Changing history, or How to Git pretty
OpenSky’s engineering and product teams have an ongoing lunchtime presentation series called Lunch and Learn. A couple of weeks ago, I gave a talk entitled “Lunch and learn2git”. This article is an expansion on that presentation, and covers lessons learned from using Git in the open source community.
Lesson one: Code is messy
… what with all this branching.
The above graph represents approximately a week of development in OpenSky’s primary repository. In a given two-week period, we branch (and merge) between 75 and 150 discrete feature branches. We began using internal pull requests 77 days ago, and we just closed pull request 718. As you can imagine, it gets a little crazy.
Swimlanes make sense of the chaos
One of my favorite ways to wrap my head around development graphs like this comes from
Vincent Driessen’s git-flow
branching model. It takes the standard graph visualization and turns it into swimlanes:
The full article is well worth a read. For the purposes of our discussion today, it is probably enough to know that at OpenSky we use a combination of git-flow and GitHub flow, which is a bit more relevant for the topic at hand.
git-flow
At a high level, git-flow
enforces a branching model with two primary branches: develop
and production
. All
development, unsurprisingly, happens in the develop
branch. More specifically, it happens in feature branches which
are merged back into develop
. This develop
branch is always production-ready. It is periodically tagged and merged
into production
, and released into the wild.
So rather than worrying about the hundred-ish currently active branches in our repo, all I care about are three:
develop
, production
and whatever feature
branch I’m currently working in.
With this mental filter in place, our repository becomes much easier to understand:
GitHub flow
Scott Chacon from GitHub posted a response to git-flow, which outlines GitHub’s development workflow. It’s similar, but optimized for GitHub’s style of continuous deployment.
Like git-flow
, GitHub’s workflow involves a production-ready branch, but in this case it’s the master
branch. All
features branch from master
, and development happens there. When a feature is ready for release, the developer opens a
pull request, inviting code review and feedback. Once the feature has had enough eyeballs on it, the pull request is
merged into master
and released.
While we’re not (yet) doing continuous deployment, OpenSky has moved toward a GitHub-style workflow, and the primary reason is pull requests.
Pull requests
These are the big awesome in GitHub’s workflow.
GitHub has an amazing code review system called Pull Requests that I fear not enough people know about. Many people use it for open source work – fork a project, update the project, send a pull request to the maintainer. However, it can also easily be used as an internal code review system, which is what we do.

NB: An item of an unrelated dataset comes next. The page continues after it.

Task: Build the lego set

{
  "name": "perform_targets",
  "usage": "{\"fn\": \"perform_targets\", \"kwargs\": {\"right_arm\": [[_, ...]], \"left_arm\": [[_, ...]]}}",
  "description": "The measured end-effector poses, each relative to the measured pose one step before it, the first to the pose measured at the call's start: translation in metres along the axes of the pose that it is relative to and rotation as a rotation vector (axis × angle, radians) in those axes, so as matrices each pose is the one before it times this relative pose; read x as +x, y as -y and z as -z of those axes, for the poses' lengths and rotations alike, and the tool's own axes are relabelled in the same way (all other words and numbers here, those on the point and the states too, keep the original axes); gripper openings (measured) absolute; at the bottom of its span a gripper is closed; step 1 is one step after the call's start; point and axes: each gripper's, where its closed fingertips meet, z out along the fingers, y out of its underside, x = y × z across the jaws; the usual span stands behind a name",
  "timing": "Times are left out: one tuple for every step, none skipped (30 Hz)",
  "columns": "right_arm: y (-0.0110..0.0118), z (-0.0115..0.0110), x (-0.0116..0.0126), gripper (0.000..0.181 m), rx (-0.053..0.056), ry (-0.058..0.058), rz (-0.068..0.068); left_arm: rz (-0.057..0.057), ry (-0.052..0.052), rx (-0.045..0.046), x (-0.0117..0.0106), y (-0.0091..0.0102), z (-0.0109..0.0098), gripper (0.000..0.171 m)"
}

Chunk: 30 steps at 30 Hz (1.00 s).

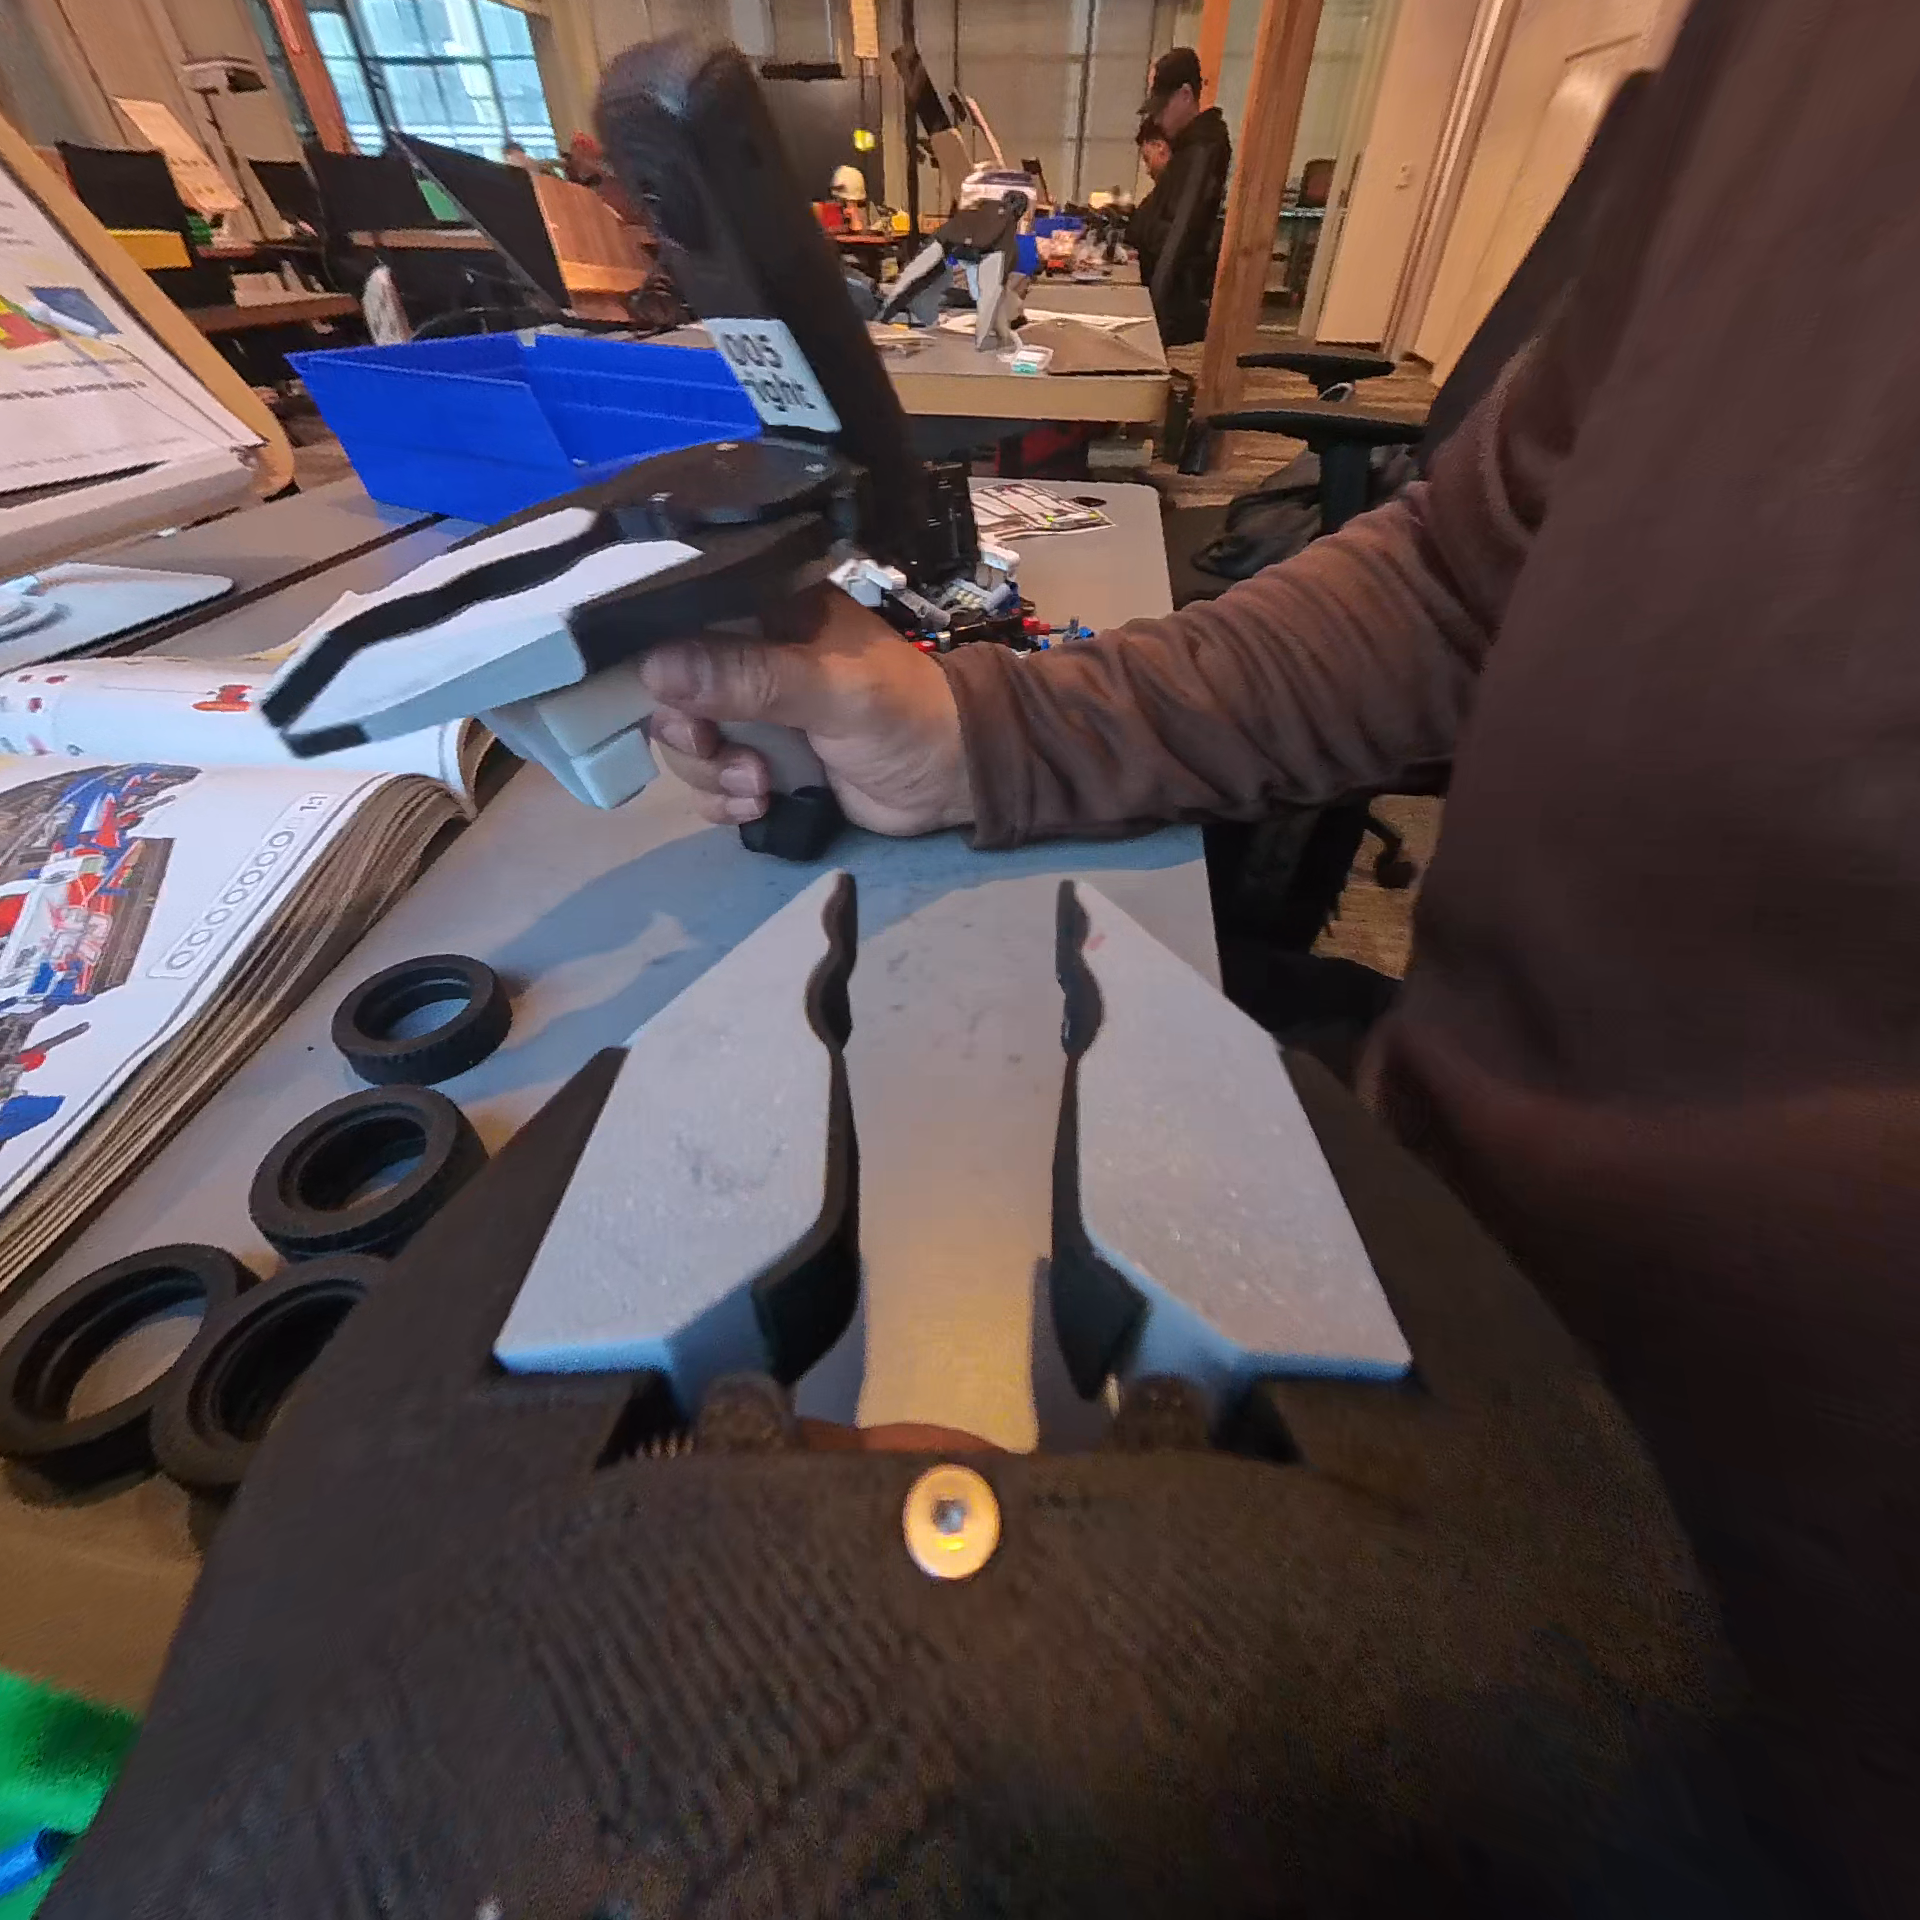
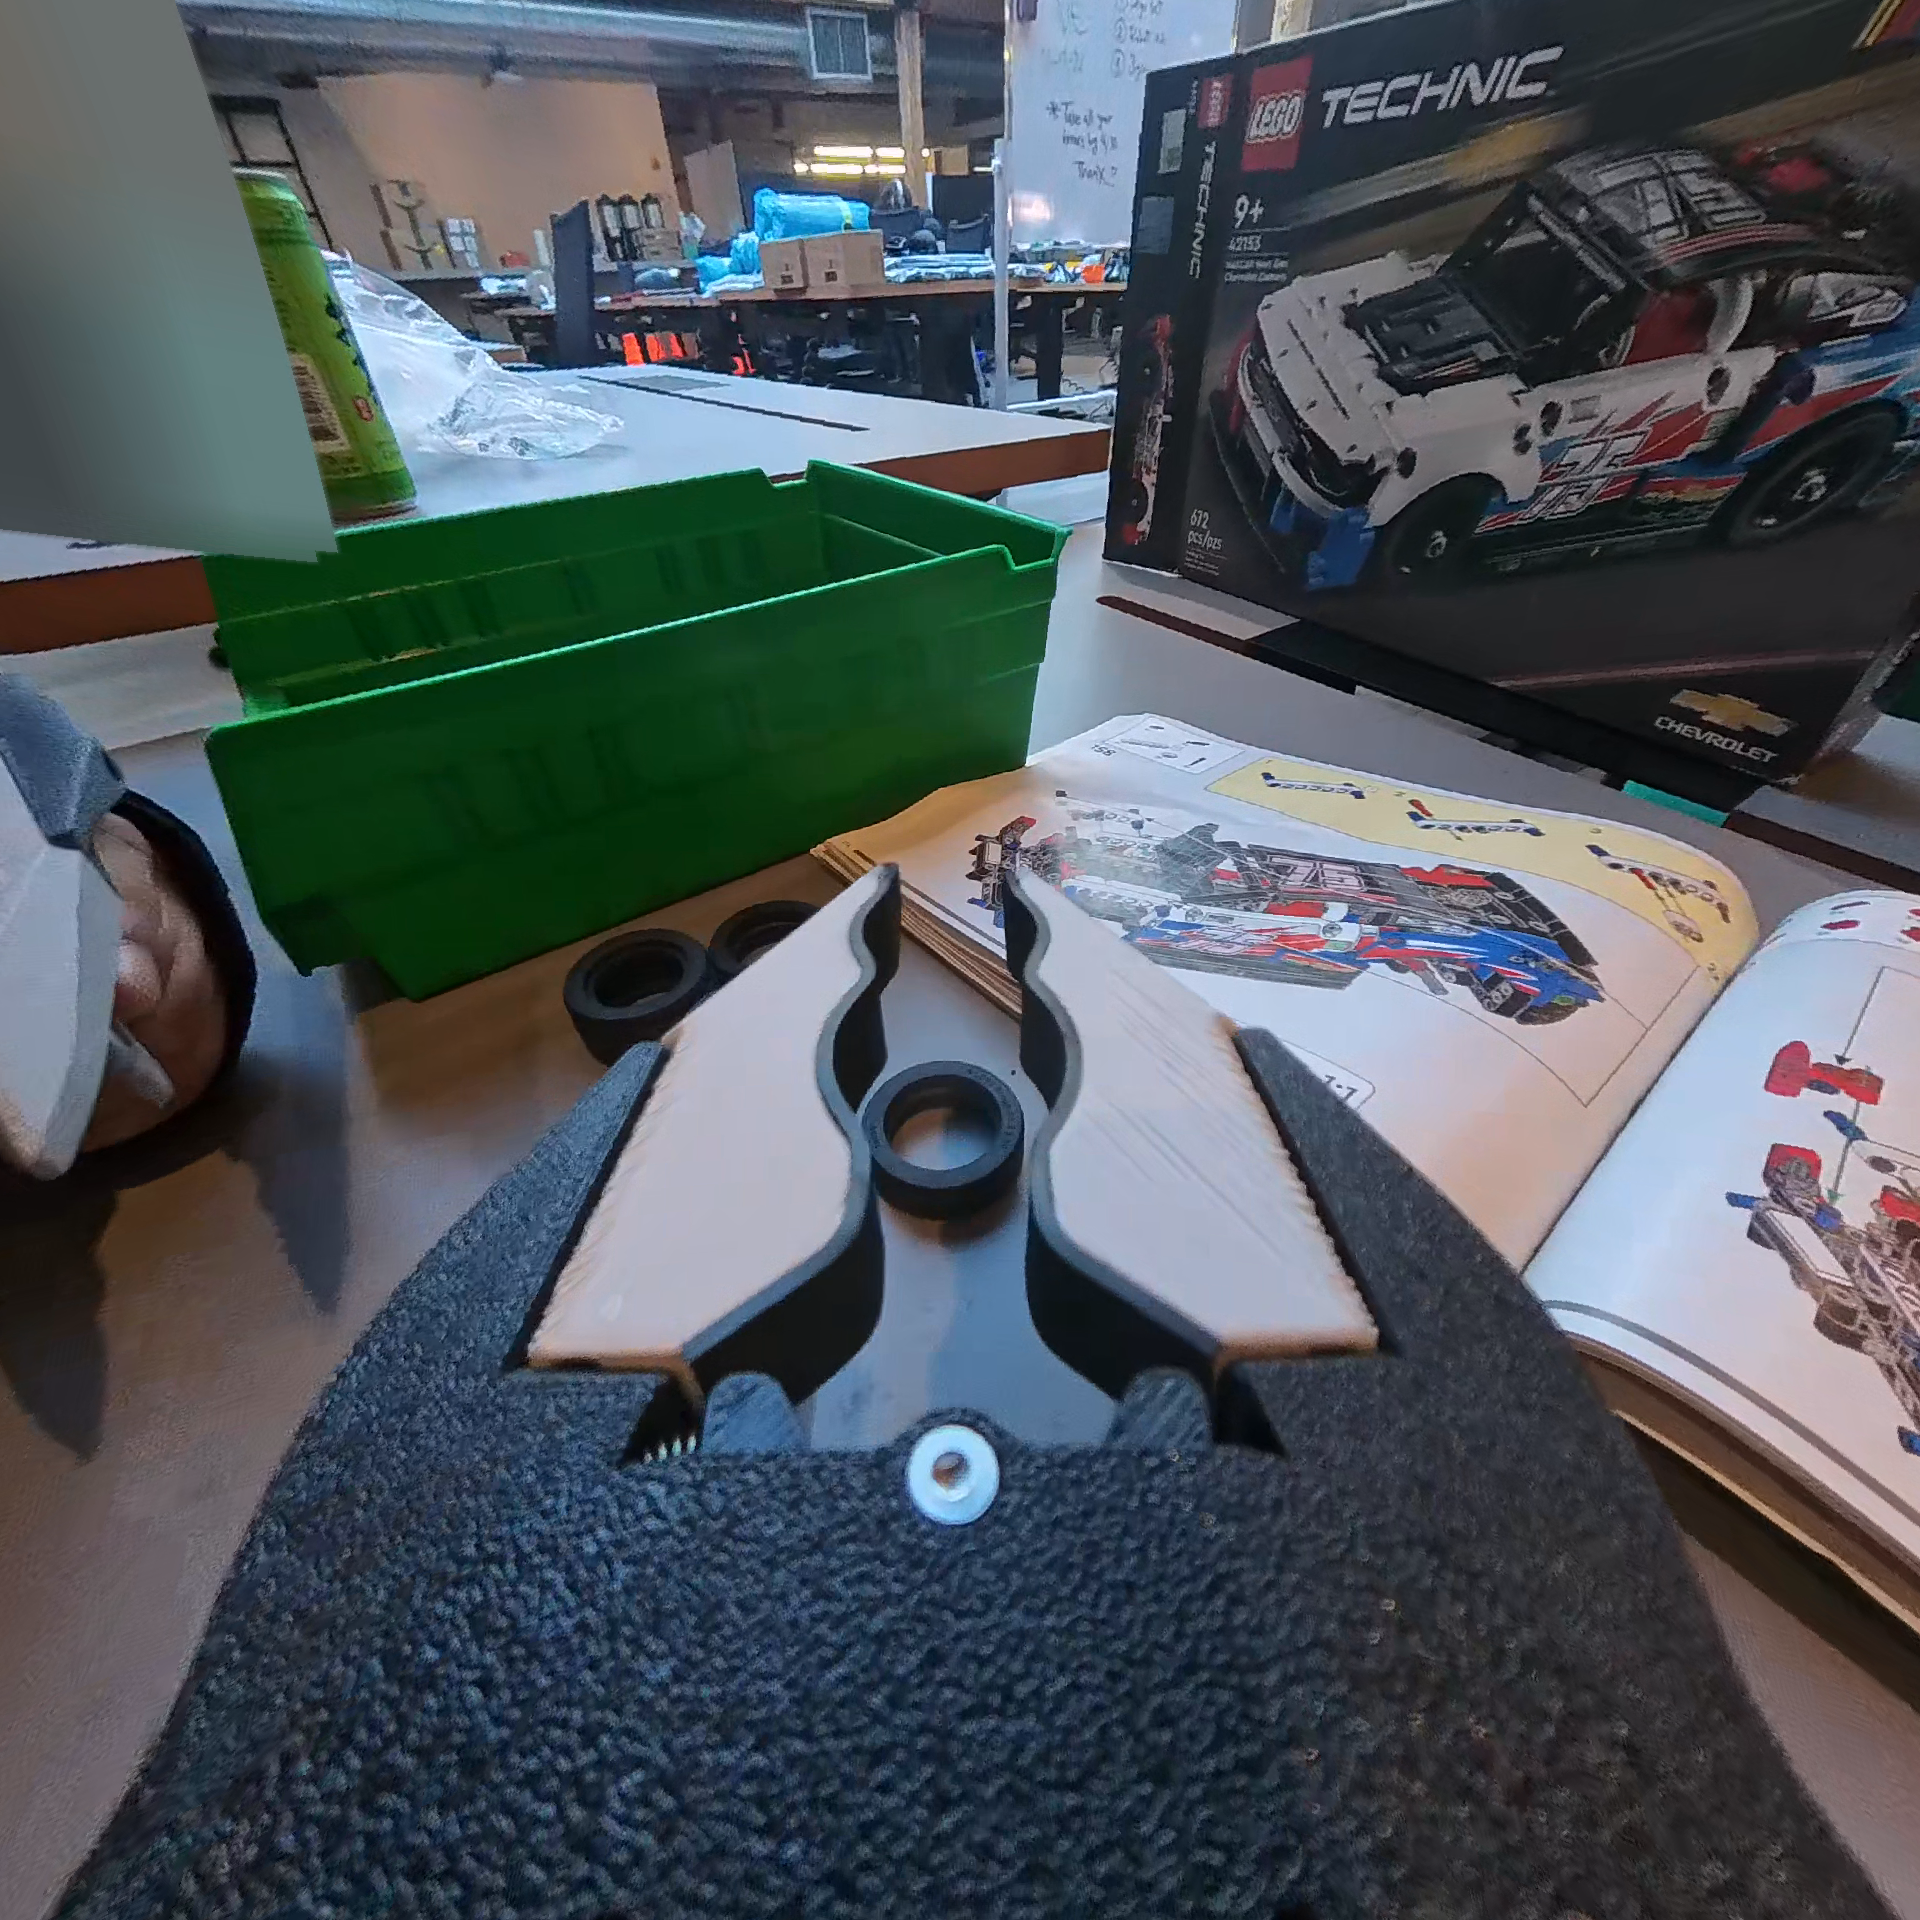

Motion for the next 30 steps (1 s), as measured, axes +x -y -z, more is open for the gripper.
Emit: {"fn": "perform_targets", "kwargs": {"right_arm": [[0.00042, 0.00056, -0.00027, 0.019, 0.0032, -0.0029, 0.0024], [-0.00012, 0.00019, -0.00071, 0.019, -0.0007, 0.0021, -0.0022], [-0.00032, 0.00010, -0.00104, 0.019, -0.0015, 0.0043, -0.0032], [-0.00017, 0.00025, -0.00132, 0.019, -0.0009, 0.0047, -0.0011], [0.00010, 0.00058, -0.00161, 0.019, 0.0009, 0.0047, 0.0010], [0.00009, 0.00093, -0.00134, 0.019, 0.0020, 0.0011, 0.0007], [0.00014, 0.00108, -0.00120, 0.018, 0.0024, 0.0001, -0.0005], [0.00021, 0.00117, -0.00114, 0.018, 0.0030, 0.0006, -0.0012], [0.00038, 0.00103, -0.00133, 0.017, 0.0033, 0.0036, -0.0017], [-0.00007, 0.00064, -0.00081, 0.017, 0.0009, 0.0027, -0.0019], [-0.00001, 0.00022, -0.00030, 0.017, 0.0001, 0.0013, -0.0018], [-0.00013, -0.00010, -0.00025, 0.016, -0.0011, 0.0022, -0.0011], [-0.00041, -0.00037, -0.00031, 0.016, -0.0036, 0.0039, -0.0017], [-0.00056, -0.00044, -0.00030, 0.016, -0.0040, 0.0036, -0.0016], [-0.00034, -0.00041, -0.00021, 0.016, -0.0030, 0.0022, -0.0005], [-0.00040, -0.00028, -0.00013, 0.016, -0.0025, 0.0011, 0.0003], [-0.00033, -0.00033, -0.00013, 0.015, -0.0028, 0.0007, 0.0001], [-0.00028, -0.00032, -0.00022, 0.015, -0.0024, 0.0008, 0.0002], [-0.00013, -0.00010, -0.00013, 0.015, -0.0011, 0.0007, 0.0007], [0.00013, 0.00005, -0.00027, 0.015, 0.0011, 0.0006, 0.0011], [0.00022, 0.00022, -0.00007, 0.014, 0.0019, 0.0004, 0.0005], [0.00019, 0.00009, 0.00006, 0.014, 0.0014, 0.0011, -0.0014], [0.00023, -0.00008, 0.00004, 0.014, 0.0014, 0.0027, -0.0036], [0.00014, -0.00024, 0.00033, 0.014, 0.0011, 0.0023, -0.0055], [0.00004, -0.00035, 0.00040, 0.014, 0.0001, 0.0021, -0.0068], [0.00023, -0.00021, 0.00043, 0.014, 0.0015, 0.0033, -0.0071], [0.00023, -0.00029, 0.00068, 0.014, 0.0014, 0.0013, -0.0069], [0.00037, -0.00026, 0.00091, 0.014, 0.0024, 0.0002, -0.0065], [0.00055, -0.00031, 0.00098, 0.014, 0.0031, -0.0014, -0.0054], [0.00035, -0.00029, 0.00092, 0.014, 0.0025, -0.0018, -0.0040]], "left_arm": [[0.0058, 0.0296, 0.00466, -0.00379, 0.00059, 0.00065, 0.036], [0.0134, 0.0224, 0.00020, -0.00212, 0.00009, 0.00079, 0.038], [0.0168, -0.0072, -0.01194, 0.00340, -0.00161, 0.00107, 0.039], [0.0169, -0.0160, -0.02325, 0.00593, -0.00264, 0.00137, 0.040], [0.0170, 0.0010, -0.02013, 0.00437, -0.00138, 0.00258, 0.043], [0.0057, 0.0130, -0.00766, 0.00364, 0.00030, 0.00467, 0.046], [-0.0076, 0.0160, -0.00571, 0.00338, 0.00082, 0.00746, 0.044], [-0.0108, 0.0216, -0.00365, 0.00175, 0.00214, 0.01029, 0.037], [-0.0111, 0.0366, -0.00200, -0.00244, 0.00367, 0.01322, 0.032], [-0.0071, 0.0635, 0.00004, -0.00985, 0.00591, 0.01602, 0.029], [-0.0005, 0.0853, 0.00515, -0.01739, 0.00848, 0.01794, 0.026], [0.0003, 0.0983, -0.00502, -0.02397, 0.00877, 0.01776, 0.019], [-0.0113, 0.0972, -0.03071, -0.02786, 0.00644, 0.01504, 0.015], [-0.0277, 0.0722, -0.06117, -0.02695, 0.00143, 0.01066, 0.013], [-0.0337, 0.0418, -0.08855, -0.02363, -0.00488, 0.00557, 0.012], [-0.0375, 0.0008, -0.10761, -0.01721, -0.01039, 0.00099, 0.015], [-0.0408, -0.0303, -0.10866, -0.01104, -0.01427, -0.00283, 0.017], [-0.0390, -0.0297, -0.11506, -0.00924, -0.01713, -0.00632, 0.017], [-0.0343, -0.0061, -0.11333, -0.01011, -0.01669, -0.00857, 0.018], [-0.0174, 0.0153, -0.09083, -0.01010, -0.01204, -0.00963, 0.018], [0.0011, -0.0033, -0.04294, -0.00422, -0.00360, -0.00931, 0.018], [0.0083, -0.0470, 0.00410, 0.00449, 0.00402, -0.00820, 0.017], [-0.0045, -0.0766, 0.02606, 0.01011, 0.00713, -0.00726, 0.015], [-0.0307, -0.0746, 0.02377, 0.01054, 0.00619, -0.00718, 0.014], [-0.0493, -0.0401, 0.01047, 0.00546, 0.00430, -0.00810, 0.015], [-0.0605, -0.0133, 0.00246, 0.00160, 0.00328, -0.00852, 0.018], [-0.0581, -0.0073, -0.00974, 0.00036, 0.00155, -0.00855, 0.019], [-0.0497, -0.0172, -0.02543, 0.00099, -0.00035, -0.00811, 0.017], [-0.0345, -0.0146, -0.03182, -0.00075, -0.00070, -0.00751, 0.017], [-0.0282, -0.0225, -0.02410, -0.00026, 0.00040, -0.00635, 0.015]]}}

Actually, we use it more as a branch conversation view more than a pull request. You can send pull requests from one branch to another in a single project (public or private) in GitHub, so you can use them to say “I need help or review on this” in addition to “Please merge this in”.
Read Scott’s article for more reasons you should use pull requests as a regular part of your development workflow. We do, and they have become one of the best code review and collaboration tools we use.
Lesson two: Pretty pull requests get merged
OpenSky pull request dynamics mirror those that I’ve observed in open source projects. In both cases, as a developer you have one primary objective:
You’ve made something awesome, and you want to contribute.
Great! We — OpenSky and open source — welcome your contribution. But in the attention economy we’ve built, we have to face a tough reality: beauty really does matter.
Given a queue full of pull requests, the easiest ones to grok will be reviewed first, will get more1 feedback, and as a result, will be merged first.
So how do you make your pull request pretty?
Make the most of your commit message
A model commit message looks something like this:
Capitalized, short (50 chars or less) summary
More detailed explanatory text, if necessary. Wrap it to about 72
characters or so. In some contexts, the first line is treated as the
subject of an email and the rest of the text as the body. The blank
line separating the summary from the body is critical (unless you omit
the body entirely); tools like rebase can get confused if you run the
two together.
Write your commit message in the present tense: "Fix bug" and not "Fixed
bug." This convention matches up with commit messages generated by
commands like git merge and git revert.
Further paragraphs come after blank lines.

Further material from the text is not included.